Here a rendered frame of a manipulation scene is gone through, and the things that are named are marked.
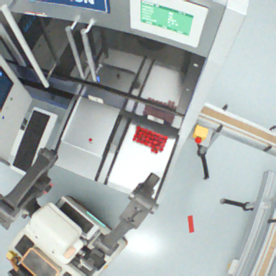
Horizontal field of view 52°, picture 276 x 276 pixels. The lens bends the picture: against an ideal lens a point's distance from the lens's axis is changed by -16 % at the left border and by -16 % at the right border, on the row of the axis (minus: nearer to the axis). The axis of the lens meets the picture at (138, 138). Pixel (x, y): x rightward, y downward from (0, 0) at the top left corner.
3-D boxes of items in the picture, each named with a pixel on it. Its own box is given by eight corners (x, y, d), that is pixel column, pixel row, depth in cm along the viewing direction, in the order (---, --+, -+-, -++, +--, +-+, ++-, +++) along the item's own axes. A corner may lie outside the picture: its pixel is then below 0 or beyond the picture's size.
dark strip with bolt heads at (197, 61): (171, 124, 174) (192, 52, 98) (179, 127, 174) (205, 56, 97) (170, 126, 174) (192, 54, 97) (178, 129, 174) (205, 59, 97)
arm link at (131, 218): (118, 211, 103) (143, 228, 102) (137, 185, 112) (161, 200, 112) (89, 246, 136) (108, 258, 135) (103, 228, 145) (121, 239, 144)
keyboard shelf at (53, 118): (26, 104, 201) (25, 103, 199) (59, 116, 199) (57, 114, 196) (2, 164, 190) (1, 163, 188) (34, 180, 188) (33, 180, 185)
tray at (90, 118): (84, 90, 193) (83, 88, 189) (123, 102, 190) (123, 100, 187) (62, 141, 184) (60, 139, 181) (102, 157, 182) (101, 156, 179)
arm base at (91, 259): (78, 256, 136) (98, 272, 134) (84, 249, 132) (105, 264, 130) (86, 249, 143) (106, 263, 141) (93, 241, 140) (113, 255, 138)
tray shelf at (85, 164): (77, 89, 195) (77, 88, 193) (187, 126, 189) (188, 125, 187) (47, 161, 183) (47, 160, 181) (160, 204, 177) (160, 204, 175)
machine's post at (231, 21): (167, 157, 272) (228, -8, 69) (174, 159, 271) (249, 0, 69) (164, 164, 270) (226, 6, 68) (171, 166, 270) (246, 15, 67)
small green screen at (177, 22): (131, 25, 93) (130, -15, 73) (198, 45, 91) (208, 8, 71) (130, 28, 93) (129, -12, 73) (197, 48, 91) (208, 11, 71)
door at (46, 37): (27, 65, 162) (-7, 6, 105) (99, 84, 158) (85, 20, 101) (26, 65, 161) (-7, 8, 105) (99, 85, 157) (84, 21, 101)
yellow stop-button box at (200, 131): (195, 125, 179) (198, 121, 172) (207, 129, 178) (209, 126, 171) (191, 137, 177) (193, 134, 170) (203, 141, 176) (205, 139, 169)
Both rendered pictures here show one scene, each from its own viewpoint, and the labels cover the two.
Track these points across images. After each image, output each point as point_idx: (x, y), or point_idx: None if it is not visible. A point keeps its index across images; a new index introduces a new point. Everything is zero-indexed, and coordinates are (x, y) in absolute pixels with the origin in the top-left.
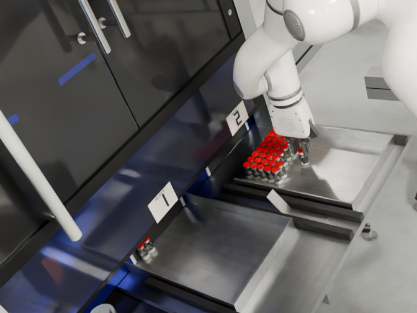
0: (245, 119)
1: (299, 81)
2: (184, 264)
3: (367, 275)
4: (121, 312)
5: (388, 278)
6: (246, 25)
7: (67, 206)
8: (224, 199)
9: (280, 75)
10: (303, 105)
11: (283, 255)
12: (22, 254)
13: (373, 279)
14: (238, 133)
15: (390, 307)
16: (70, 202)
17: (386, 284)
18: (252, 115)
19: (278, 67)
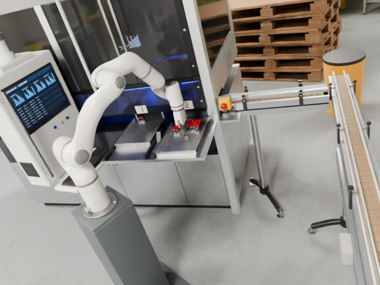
0: (191, 108)
1: (177, 104)
2: (136, 130)
3: (254, 221)
4: (122, 128)
5: (254, 229)
6: (202, 74)
7: None
8: (163, 125)
9: (167, 96)
10: (176, 113)
11: (138, 148)
12: (91, 91)
13: (252, 224)
14: (202, 113)
15: (237, 235)
16: None
17: (251, 230)
18: None
19: (167, 94)
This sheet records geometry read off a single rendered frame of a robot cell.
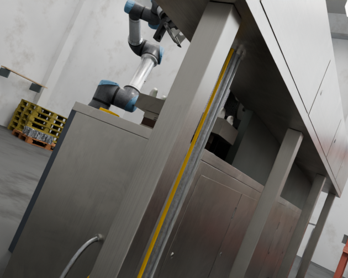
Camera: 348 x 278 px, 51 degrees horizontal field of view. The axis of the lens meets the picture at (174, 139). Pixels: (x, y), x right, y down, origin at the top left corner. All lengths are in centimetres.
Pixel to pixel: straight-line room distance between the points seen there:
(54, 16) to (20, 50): 146
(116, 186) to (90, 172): 14
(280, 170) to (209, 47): 90
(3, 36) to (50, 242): 982
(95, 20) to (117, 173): 1152
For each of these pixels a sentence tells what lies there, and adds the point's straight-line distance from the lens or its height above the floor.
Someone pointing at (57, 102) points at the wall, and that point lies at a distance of 1230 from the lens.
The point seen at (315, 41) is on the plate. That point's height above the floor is 133.
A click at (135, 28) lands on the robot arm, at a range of 224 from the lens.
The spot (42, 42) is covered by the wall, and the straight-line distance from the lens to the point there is 1171.
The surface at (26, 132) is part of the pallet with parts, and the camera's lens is 957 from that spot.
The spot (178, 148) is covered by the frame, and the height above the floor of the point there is 84.
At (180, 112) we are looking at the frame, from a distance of 70.
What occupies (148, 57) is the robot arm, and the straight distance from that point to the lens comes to 237.
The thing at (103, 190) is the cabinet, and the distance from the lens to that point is 141.
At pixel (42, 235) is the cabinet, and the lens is 158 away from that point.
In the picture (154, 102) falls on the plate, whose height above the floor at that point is 101.
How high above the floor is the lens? 80
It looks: 4 degrees up
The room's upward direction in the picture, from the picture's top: 23 degrees clockwise
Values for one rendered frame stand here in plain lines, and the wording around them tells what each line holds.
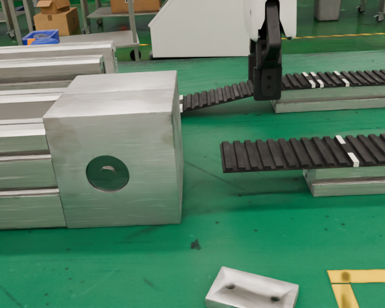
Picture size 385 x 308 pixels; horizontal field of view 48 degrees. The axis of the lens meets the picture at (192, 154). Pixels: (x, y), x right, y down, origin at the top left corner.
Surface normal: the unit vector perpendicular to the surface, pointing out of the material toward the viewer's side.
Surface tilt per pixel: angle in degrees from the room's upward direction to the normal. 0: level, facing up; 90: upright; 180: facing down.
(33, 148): 90
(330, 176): 90
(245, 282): 0
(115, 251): 0
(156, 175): 90
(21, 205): 90
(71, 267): 0
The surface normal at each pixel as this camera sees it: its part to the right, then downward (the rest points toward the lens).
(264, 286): -0.06, -0.89
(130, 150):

→ Work order:
Scan the entries above for the word "upward" and collect each line holding it.

→ Task output:
The room's upward direction in the picture, from the picture's top: 23 degrees clockwise
Surface tilt per pixel: angle in degrees from the room's upward direction to the normal. 0: level, facing up; 90: upright; 180: facing down.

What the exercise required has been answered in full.